## Required action
Repeat the material exactly, leaving no line out.

::::::::::

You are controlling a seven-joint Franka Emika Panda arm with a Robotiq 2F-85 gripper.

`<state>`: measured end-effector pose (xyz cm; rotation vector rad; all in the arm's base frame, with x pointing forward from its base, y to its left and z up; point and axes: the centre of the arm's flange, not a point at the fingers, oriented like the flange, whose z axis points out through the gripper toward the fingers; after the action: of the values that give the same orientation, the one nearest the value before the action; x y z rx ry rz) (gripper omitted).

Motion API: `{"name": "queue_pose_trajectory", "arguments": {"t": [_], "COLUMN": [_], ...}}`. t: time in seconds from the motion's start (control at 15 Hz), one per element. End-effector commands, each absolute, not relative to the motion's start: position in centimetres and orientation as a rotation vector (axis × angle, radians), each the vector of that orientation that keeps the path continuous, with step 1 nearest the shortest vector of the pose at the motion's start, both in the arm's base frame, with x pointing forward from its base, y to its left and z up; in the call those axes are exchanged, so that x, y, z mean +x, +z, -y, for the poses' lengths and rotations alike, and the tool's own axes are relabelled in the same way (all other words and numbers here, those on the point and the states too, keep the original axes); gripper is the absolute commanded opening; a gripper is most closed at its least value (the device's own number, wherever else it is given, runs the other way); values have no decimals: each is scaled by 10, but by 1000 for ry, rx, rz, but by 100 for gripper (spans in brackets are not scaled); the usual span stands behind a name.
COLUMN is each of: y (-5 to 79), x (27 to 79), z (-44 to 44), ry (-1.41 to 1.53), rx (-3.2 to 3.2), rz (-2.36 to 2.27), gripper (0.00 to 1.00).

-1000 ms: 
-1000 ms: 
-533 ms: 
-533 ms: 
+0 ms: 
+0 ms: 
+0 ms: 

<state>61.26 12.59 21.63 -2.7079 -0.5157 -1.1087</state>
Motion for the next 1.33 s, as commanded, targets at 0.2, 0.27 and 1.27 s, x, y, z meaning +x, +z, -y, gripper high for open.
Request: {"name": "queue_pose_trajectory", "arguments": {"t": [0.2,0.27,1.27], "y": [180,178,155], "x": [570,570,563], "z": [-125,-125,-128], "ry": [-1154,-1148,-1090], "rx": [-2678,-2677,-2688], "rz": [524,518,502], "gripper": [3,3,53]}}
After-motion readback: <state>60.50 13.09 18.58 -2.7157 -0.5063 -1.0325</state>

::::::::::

## Solution to this problem
You are controlling a seven-joint Franka Emika Panda arm with a Robotiq 2F-85 gripper.

`<state>`: measured end-effector pose (xyz cm; rotation vector rad; all in the arm's base frame, with x pointing forward from its base, y to its left and z up; point and axes: the centre of the arm's flange, not a point at the fingers, oriented like the flange, whose z axis points out through the gripper toward the fingers; after the action: of the values that give the same orientation, the one nearest the value before the action; x y z rx ry rz) (gripper omitted).

Motion API: `{"name": "queue_pose_trajectory", "arguments": {"t": [_], "COLUMN": [_], ...}}`. t: time in seconds from the motion's start (control at 15 Hz), one per element. End-effector commands, each absolute, not relative to the motion's start: position in centimetres and orientation as a rotation vector (axis × angle, radians), each the vector of that orientation that keeps the path continuous, with step 1 nearest the shortest vector of the pose at the motion's start, both in the arm's base frame, with x pointing forward from its base, y to its left and z up; in the call those axes are exchanged, so that x, y, z mean +x, +z, -y, for the poses' lengths and rotations alike, and the tool's own axes are relabelled in the same way (all other words and numbers here, those on the point and the states too, keep the original axes); gripper is the absolute commanded opening; a gripper is most closed at its least value (the device's own number, wherever else it is given, runs the other way); values have no decimals: each is scaled by 10, but by 1000 for ry, rx, rz, but by 100 for gripper (spans in brackets are not scaled); the usual span stands behind a name.
COLUMN is each of: y (-5 to 79), x (27 to 79), z (-44 to 44), ry (-1.41 to 1.53), rx (-3.2 to 3.2), rz (-2.36 to 2.27), gripper (0.00 to 1.00).

-1000 ms: 
-1000 ms: 
-533 ms: 
-533 ms: 
+0 ms: 
+0 ms: 
+0 ms: 

<state>61.26 12.59 21.63 -2.7079 -0.5157 -1.1087</state>
Motion for the next 1.33 s, as commanded, targets at 0.2, 0.27 and 1.27 s, x, y, z meaning +x, +z, -y, gripper high for open.
Request: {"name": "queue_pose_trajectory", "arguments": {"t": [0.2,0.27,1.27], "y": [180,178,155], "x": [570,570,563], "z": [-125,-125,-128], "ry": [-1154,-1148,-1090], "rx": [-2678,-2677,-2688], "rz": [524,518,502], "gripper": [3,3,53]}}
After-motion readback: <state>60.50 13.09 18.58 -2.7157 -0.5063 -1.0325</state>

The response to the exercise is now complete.